While making the film, Hoffen said he “learned basic, very surface-level stuff” about hydroponics. Soon he realized that Sindyanna’s model could help underserved communities closer to home, though it wasn’t until he installed his first garden in New York that he “finally got that hands-on experience,” he said.

Hoffen has won numerous awards for his work with Growing Peace; most recently he was named a 2024 “10 under 20 Food Hero” by Hormel Foods, and last year he was a recipient of the Diller Teen Tikkun Olam Award.

In recent years, Hoffen has been busy volunteering each week at one or more of his gardens. This coming school year, he’s planning on volunteering at Edgecombe on Mondays and at Queensborough on Thursdays. Exactly how does a rising high school junior have time for this?

“It’s really just a question of balance,” Hoffen said.

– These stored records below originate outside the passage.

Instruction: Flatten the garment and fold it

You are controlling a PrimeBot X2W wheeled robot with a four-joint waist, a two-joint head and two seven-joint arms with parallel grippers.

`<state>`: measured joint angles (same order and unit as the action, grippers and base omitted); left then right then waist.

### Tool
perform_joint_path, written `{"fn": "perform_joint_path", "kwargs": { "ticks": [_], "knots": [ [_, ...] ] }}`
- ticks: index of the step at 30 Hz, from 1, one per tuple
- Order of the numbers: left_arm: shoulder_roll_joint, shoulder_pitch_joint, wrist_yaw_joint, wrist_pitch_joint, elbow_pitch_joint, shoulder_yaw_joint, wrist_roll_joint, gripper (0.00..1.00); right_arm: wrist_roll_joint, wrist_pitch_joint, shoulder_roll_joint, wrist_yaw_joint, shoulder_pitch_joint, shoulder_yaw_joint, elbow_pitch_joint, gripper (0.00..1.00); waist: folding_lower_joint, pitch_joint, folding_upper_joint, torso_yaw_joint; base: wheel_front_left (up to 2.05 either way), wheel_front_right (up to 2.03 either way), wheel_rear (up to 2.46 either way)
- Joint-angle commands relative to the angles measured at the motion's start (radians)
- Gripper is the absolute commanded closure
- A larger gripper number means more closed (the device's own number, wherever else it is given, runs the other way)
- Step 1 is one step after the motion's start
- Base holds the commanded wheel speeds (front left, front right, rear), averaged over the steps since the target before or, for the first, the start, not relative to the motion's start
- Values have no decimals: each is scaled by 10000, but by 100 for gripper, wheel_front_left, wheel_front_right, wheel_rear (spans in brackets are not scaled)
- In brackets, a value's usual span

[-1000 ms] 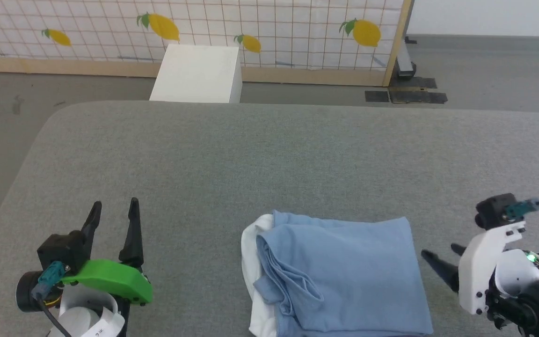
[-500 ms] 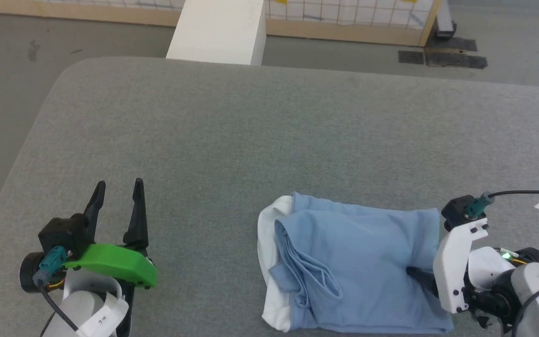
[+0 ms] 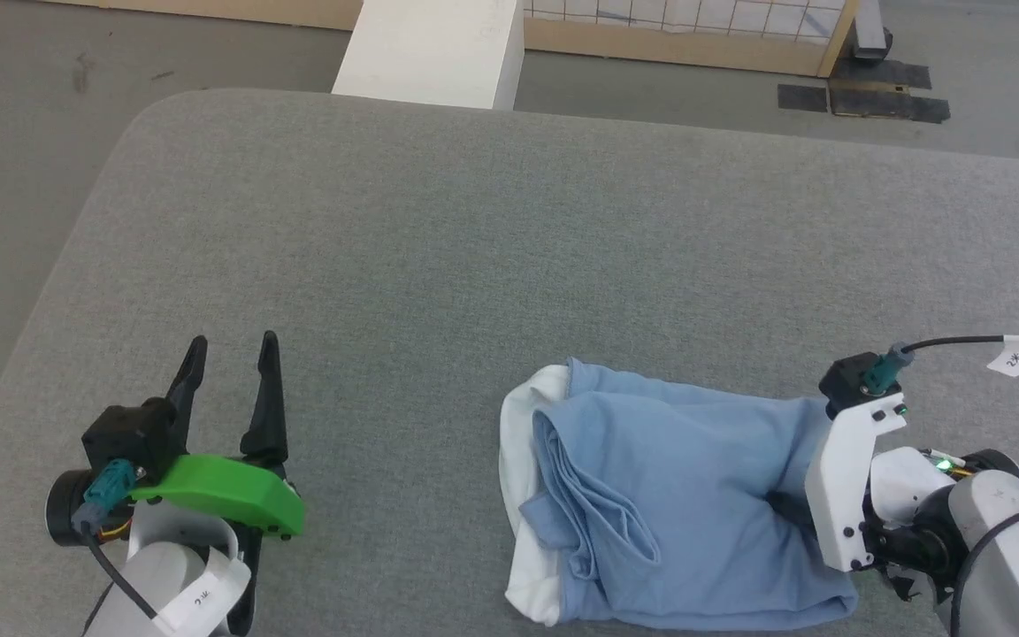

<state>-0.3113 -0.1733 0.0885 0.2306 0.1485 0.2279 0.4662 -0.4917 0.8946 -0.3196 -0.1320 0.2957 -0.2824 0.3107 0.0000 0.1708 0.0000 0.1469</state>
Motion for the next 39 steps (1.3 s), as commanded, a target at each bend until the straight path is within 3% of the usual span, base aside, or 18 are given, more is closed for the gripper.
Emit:
{"fn": "perform_joint_path", "kwargs": {
  "ticks": [1,13,23,31,39],
  "knots": [
    [34,-153,-45,46,31,7,9,0,-97,246,299,13,-507,-433,530,100,0,-28,0,-14,0,0,0],
    [24,17,-4,103,104,26,81,0,-396,-82,-722,13,430,-734,-1102,100,0,-517,0,-463,0,0,0],
    [4,95,11,96,-66,56,161,0,-637,815,-1941,13,1031,-962,-2120,100,0,-387,0,-2426,0,0,0],
    [-291,-391,106,-65,-479,-18,48,0,-143,174,-2297,13,1776,-200,-1733,100,0,755,0,-4485,0,0,0],
    [-844,-940,240,-583,-1291,-112,-209,0,566,-644,-3057,13,2448,1013,-659,100,0,2150,0,-4740,0,0,0]
  ]
}}
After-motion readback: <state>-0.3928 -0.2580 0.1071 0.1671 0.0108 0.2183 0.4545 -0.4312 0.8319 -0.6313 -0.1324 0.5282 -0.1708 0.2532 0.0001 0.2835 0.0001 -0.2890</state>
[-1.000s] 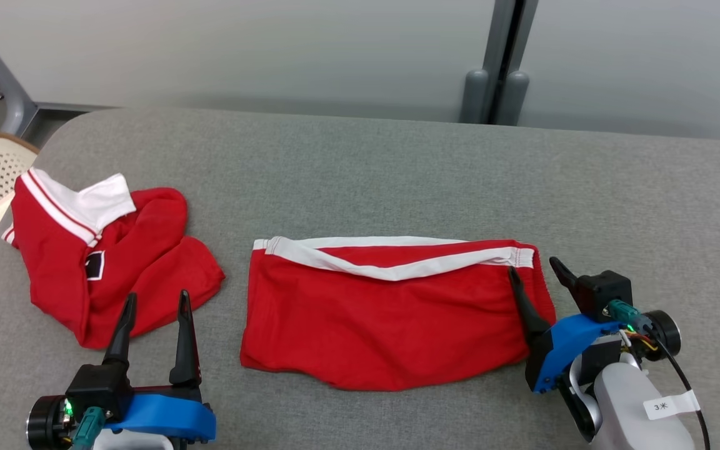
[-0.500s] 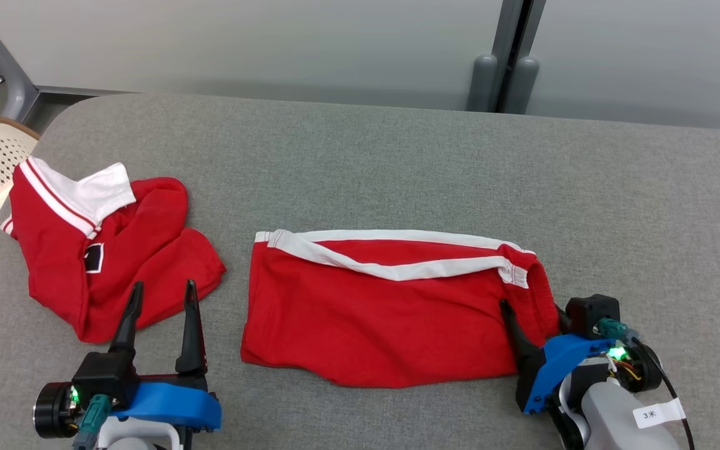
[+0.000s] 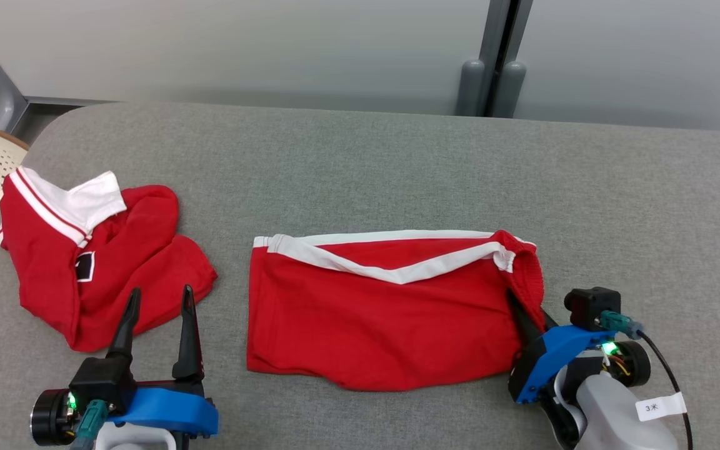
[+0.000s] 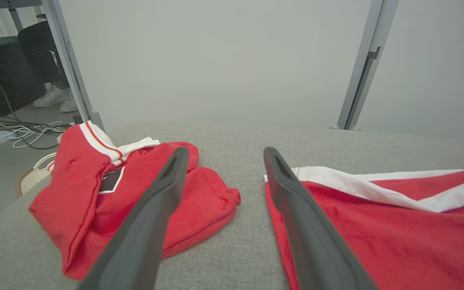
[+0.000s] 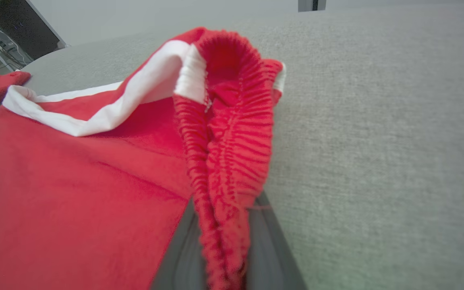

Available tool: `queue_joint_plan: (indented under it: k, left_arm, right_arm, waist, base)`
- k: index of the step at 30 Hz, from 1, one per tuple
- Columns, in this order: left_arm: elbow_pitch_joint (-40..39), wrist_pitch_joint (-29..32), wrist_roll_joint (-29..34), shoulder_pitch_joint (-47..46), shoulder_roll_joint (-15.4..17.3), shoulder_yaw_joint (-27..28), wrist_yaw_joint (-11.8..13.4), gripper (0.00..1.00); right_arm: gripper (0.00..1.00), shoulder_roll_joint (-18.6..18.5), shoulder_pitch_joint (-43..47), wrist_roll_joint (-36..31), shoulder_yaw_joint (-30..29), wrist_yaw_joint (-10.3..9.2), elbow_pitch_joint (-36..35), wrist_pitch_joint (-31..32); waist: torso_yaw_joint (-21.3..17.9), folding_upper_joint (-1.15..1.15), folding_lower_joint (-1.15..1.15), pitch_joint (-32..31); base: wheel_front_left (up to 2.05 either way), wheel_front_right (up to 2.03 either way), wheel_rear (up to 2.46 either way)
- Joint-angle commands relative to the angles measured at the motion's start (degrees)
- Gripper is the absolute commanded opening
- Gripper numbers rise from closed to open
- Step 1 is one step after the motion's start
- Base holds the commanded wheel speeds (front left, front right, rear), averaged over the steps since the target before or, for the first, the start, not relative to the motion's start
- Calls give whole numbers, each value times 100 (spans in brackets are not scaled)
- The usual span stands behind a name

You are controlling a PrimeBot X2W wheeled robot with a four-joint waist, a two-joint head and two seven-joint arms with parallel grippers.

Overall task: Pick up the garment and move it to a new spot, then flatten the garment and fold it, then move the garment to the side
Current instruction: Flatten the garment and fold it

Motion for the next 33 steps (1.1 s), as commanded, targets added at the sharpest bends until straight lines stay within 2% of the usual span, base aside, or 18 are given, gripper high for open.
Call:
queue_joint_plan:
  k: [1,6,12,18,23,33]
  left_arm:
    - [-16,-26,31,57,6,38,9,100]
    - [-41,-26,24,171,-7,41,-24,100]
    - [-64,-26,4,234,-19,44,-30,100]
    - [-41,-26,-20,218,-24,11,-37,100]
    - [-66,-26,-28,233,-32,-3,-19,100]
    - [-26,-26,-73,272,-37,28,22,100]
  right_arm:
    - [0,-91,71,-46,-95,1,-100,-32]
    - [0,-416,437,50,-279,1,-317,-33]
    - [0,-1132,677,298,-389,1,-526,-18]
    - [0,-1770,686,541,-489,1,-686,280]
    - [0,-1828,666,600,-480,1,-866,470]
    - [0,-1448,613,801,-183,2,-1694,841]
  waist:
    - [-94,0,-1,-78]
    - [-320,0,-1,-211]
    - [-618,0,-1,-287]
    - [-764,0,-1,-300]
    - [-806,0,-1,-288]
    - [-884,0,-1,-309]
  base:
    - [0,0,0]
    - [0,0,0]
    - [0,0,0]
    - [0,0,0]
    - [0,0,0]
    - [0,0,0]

Looking ahead, “I do want to continue installing as many systems as I can, to reach as many people as possible,” Hoffen said, noting that his hydroponic gardens typically cost between $10,000 and $20,000 a pop. He’s also hoping to expand his funding sources — right now, the majority of Growing Peace’s funds come from the prize money he’s won — as well as branch out to other states.

Hoffen said he’s “not really sure” where he wants to go to college or what he wants to be when he grows up. “All I know that I’m interested in filmmaking and sustainability and agriculture, and also just where those fields meet,” he said. “And so I’m not sure where that’ll take me. Maybe something like environmental science or engineering, but I guess we’ll see.”